Spooner checked the driveway; the Viper was gone. He wondered if Calmer had considered that before he went over. More likely, the slugs had slimed up his windows and he’d gone over to clean off old Dodge’s after he’d cleaned off his own.
He watched Calmer work, moving at a speed as familiar to him as the stroke of his voice, the same speed he ate and shaved, patient but slightly hurried, as if there were always more to do than time to do it. Spooner made no move to retrieve him. How was that supposed to go, anyway? I thought we agreed you’d stay in your own yard?
He’d heard of something like this before, of course, parents turning into the children and children turning into the parents, but he didn’t see how such a change was possible without starting over from the beginning, as if everything that had passed between them didn’t count.
Calmer finished the window and carried the ladder into Dodge’s garage—in a house fire, he’d put away his tools—and presently Dodge came out of the back door in his underwear, carrying a couple of beers, and Spooner went back to the typewriter.
The dog was another matter, something that couldn’t be set aside so that he could work.
How would Lester sle
ep? It was his practice by now to squeeze between them, facing Mrs. Spooner, and usually upside down with his nose nestled into the backs of her knees, and from this position any sound in the night would set off his tail—an enormously thick and heavy appendage—into big, loopy circles, whacking Spooner glancing blows across the ears. Spooner assumed there was some similar arrangement with the old man, although he doubted that the old man occasionally rolled over in the night, as he did, half asleep and hoping for a little late-night affection and poked the dog in the hip blade instead of Mrs. Spooner.
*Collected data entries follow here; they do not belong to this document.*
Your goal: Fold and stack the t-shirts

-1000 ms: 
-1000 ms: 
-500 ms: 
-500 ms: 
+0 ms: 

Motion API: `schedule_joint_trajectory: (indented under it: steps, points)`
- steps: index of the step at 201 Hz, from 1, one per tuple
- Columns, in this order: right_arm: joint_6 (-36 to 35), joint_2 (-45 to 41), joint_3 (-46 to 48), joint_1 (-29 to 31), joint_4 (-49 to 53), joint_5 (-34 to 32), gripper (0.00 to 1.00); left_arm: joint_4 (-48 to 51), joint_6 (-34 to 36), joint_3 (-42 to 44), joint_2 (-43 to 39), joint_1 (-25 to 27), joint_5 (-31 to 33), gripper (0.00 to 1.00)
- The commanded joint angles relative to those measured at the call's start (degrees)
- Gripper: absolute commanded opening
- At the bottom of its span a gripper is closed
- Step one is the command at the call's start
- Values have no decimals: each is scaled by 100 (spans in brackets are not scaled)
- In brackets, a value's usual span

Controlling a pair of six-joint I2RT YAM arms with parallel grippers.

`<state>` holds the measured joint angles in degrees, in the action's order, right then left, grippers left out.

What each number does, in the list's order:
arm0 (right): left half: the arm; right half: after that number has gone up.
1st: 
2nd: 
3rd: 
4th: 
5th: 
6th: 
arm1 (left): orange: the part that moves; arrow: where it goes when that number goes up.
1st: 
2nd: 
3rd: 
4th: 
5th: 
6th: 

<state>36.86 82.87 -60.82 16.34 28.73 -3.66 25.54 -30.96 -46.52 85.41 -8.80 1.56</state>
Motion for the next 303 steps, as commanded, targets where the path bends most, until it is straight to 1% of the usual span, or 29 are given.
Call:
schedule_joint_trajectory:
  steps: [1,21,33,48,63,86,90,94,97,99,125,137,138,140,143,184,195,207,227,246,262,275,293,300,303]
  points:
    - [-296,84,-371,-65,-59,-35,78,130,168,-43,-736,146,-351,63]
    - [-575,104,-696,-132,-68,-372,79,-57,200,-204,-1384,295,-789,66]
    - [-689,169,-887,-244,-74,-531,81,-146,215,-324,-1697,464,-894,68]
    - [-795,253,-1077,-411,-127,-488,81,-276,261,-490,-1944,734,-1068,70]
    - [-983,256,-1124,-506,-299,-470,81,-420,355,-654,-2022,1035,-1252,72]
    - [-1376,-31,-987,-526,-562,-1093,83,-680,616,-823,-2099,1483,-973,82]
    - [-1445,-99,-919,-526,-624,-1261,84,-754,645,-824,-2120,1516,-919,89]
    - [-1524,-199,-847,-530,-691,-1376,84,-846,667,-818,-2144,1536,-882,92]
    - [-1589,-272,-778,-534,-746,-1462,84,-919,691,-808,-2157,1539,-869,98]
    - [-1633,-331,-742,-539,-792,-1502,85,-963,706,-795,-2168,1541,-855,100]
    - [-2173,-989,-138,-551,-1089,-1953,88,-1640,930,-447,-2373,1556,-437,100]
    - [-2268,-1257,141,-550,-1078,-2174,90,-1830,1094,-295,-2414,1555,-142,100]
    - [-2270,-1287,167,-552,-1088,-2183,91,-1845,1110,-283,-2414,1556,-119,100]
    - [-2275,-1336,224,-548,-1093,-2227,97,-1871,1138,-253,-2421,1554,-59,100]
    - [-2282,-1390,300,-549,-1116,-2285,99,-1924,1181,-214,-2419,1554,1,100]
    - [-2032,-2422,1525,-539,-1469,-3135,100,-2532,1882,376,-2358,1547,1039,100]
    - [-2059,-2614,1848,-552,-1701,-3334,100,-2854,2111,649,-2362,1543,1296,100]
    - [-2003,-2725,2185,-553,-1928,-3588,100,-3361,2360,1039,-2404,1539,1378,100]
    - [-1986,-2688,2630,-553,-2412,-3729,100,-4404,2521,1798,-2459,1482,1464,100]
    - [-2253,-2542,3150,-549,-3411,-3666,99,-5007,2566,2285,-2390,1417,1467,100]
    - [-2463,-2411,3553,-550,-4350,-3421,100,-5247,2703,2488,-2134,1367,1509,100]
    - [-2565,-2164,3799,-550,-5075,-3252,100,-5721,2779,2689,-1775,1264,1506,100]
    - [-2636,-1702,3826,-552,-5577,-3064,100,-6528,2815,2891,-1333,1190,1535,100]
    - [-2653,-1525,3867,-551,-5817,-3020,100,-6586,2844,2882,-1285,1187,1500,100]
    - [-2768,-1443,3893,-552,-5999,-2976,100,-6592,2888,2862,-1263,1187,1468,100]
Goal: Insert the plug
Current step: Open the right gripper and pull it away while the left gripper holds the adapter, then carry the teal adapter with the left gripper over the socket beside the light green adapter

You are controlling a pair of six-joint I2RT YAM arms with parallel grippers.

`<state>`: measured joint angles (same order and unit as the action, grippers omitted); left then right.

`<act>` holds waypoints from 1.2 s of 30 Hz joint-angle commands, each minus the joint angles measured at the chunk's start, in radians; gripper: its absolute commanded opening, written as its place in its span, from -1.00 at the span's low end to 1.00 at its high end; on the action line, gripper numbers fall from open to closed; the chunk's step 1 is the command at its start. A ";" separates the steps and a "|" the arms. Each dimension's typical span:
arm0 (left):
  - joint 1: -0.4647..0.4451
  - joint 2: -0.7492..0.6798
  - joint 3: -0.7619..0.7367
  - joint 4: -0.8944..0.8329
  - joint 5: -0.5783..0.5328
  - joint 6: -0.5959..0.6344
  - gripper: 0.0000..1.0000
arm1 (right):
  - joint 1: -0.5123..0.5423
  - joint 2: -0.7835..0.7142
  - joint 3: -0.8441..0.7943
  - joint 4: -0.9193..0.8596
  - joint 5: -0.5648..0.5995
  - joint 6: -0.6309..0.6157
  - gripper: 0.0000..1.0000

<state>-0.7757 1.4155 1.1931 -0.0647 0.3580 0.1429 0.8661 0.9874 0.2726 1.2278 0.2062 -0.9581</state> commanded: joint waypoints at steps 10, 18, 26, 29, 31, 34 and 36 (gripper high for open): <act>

No, he did not expect that the animal would sleep much chained to a tree in the yard.
Spooner could not stand to see a dog on a chain.
EIGHTY
The next morning out along the cliff Calmer suddenly stopped, staring at a clearing ahead tucked beneath the top of the cliff. There was a single tree here, sprouting out almost sideways, its roots tangled and exposed, a jerry-built-looking sort of tree that appeared so faintly attached that a canary might bring the whole thing down.
A moment passed and Calmer scratched his ear. “Those kids scare me to death,” he said. “Oh, I suppose they’re strong enough. They’re like monkeys, really, every one of them, but still, it frightens me. They should stay on the path.” And he surveyed the steep, loose patch of dirt beneath the tree now, looking for the girls.
“Darrow’s kids?”
Calmer nodded. “That stuff looks all right, but it breaks off under your feet.” Spooner looked at him, realizing that he’d been out there himself, testing the footing for the girls.
Days passed, a week, then two, with Lester chained to the tree. Night and day. A pail of water was set out for him in the morning, but once the animal had lapped the trunk a few times the radius of his circle was so short that he couldn’t reach it.